I have a little joke that I keep handy when the situation is right:

Q: Do you know what they call somebody who can speak two languages?
A: Sure, it’s called “bilingual.”

Q: Do you know what they call somebody who can speak more than two languages?
A: Sure, it’s called “multilingual.”

Q: Do you know what they call somebody who can speak only one language?
A: Hmmm…. I can’t think of an answer.

The answer is - an American!

This is very true, and most Americans speak only English. Go to Europe, the average person there can speak 3 or 4 languages. Here in the Philippines people can speak multiple languages as well (let’s not get into the whole debate over what is a language and what is a dialect, nobody will ever win). Why do Americans find it so hard to learn another language?

A few years ago, a friend from the States was here visiting me. He was telling me that even in the short time that I have been gone (7+ years) the problem of illegal immigration from Mexico had gotten much worse than when I was there. He was very upset about how the Mexicans coming into the States didn’t even take the time to learn how to speak English. Now, that has been a stickler for Americans for years, it bothers us that people would come to our country, yet they don’t make any effort to learn to speak English so that they can blend in with the rest of the country.

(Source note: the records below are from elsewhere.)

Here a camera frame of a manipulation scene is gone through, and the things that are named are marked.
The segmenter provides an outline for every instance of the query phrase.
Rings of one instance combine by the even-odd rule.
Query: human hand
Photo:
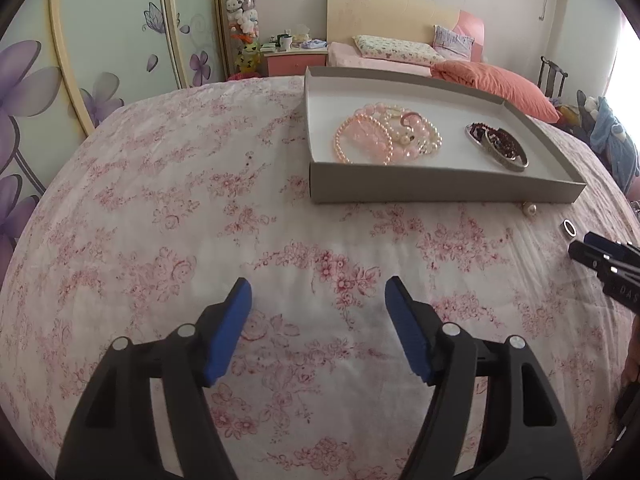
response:
[[[626,354],[625,369],[622,372],[622,387],[635,383],[640,374],[640,317],[634,318],[631,340]]]

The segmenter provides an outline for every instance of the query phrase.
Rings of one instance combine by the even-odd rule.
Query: pink drawer
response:
[[[267,57],[269,75],[304,75],[308,66],[324,66],[325,54],[283,54]]]

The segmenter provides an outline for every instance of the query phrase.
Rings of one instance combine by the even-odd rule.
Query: pink mattress
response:
[[[329,45],[329,66],[347,66],[351,68],[373,68],[376,70],[391,70],[392,72],[405,72],[430,77],[431,70],[427,66],[398,63],[385,59],[368,59],[362,57],[354,46],[345,43]]]
[[[640,238],[596,156],[538,123],[588,186],[535,218],[510,203],[317,206],[304,113],[302,77],[213,84],[120,108],[80,146],[0,291],[0,404],[30,451],[53,471],[112,340],[167,336],[244,276],[253,311],[228,373],[205,392],[238,477],[396,478],[432,393],[386,313],[385,280],[398,274],[473,336],[527,339],[589,472],[615,438],[631,315],[567,257],[559,225]],[[463,468],[481,431],[474,406]],[[165,427],[159,418],[168,451]],[[178,470],[175,455],[166,466]]]

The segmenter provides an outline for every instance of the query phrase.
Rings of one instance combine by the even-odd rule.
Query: gray box
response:
[[[335,131],[357,108],[378,101],[427,117],[443,137],[442,148],[409,164],[371,164],[357,153],[350,155],[354,164],[338,162]],[[473,88],[397,72],[317,66],[306,70],[305,107],[315,203],[571,203],[586,186],[532,120],[510,102]],[[509,130],[526,150],[529,167],[515,173],[493,160],[465,133],[473,122]]]

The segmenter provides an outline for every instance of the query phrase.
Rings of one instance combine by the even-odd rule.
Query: bedsheet
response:
[[[407,74],[431,76],[428,66],[398,63],[385,59],[369,59],[362,57],[357,48],[346,43],[334,41],[329,44],[328,66],[346,66],[351,68],[372,68],[374,70],[390,70],[392,72],[404,72]]]
[[[53,471],[114,338],[164,337],[244,276],[254,307],[227,374],[206,391],[239,478],[396,478],[431,397],[386,314],[385,280],[398,274],[473,336],[527,339],[589,472],[614,438],[632,317],[567,257],[559,225],[640,234],[591,150],[538,123],[588,186],[533,218],[511,203],[315,206],[304,115],[302,77],[213,84],[118,110],[79,147],[0,291],[0,405],[30,451]],[[485,395],[477,380],[461,468]],[[161,416],[158,431],[176,470]]]

I sat there listening to my friend, and suddenly it struck me. Can I speak fluent Tagalog or Cebuano? No. Hmm… I thought… “how many Americans who come here make an effort to learn Tagalog or the language in their local region?” The answer was clear to me - almost none do. Yet, most of us are upset about the fact that the Mexicans come to the States and do not make any effort to learn English. Seems hypocritical, don’t you think?

Well, the fact is that I can speak some Cebuano (that is the language of choice where I live - also regularly called Bisaya). I have gone to classes on two different occasions for a couple of months each. I can speak enough Cebuano to get by in public, but I am not fluent. I can understand maybe 70% of what I hear, at least in a general way. I intend to keep making a personal effort toward learning the language. When you go out in public, people appreciate it when you can speak even a few words of their language. They are clearly in joy when they see that!

Going back to AmericanLola, I have met her and her husband on several occasions, and I consider them to be friends, even good friends. When I have seen them converse in Cebuano, or talk with waiters or clerks in Cebuano, I have been so impressed (and jealous) by it! Now, here are two people who not only made the effort to learn enough to get by, they are as fluent as they could possibly be. Feyma has told me that when she speaks with AmericanLola the language is indistinguishable from a local speaker. Now, to me that is impressive.

How about you? Do you intend to learn the language when you get here? How do you feel about others coming into your country when they don’t make an effort to learn the language?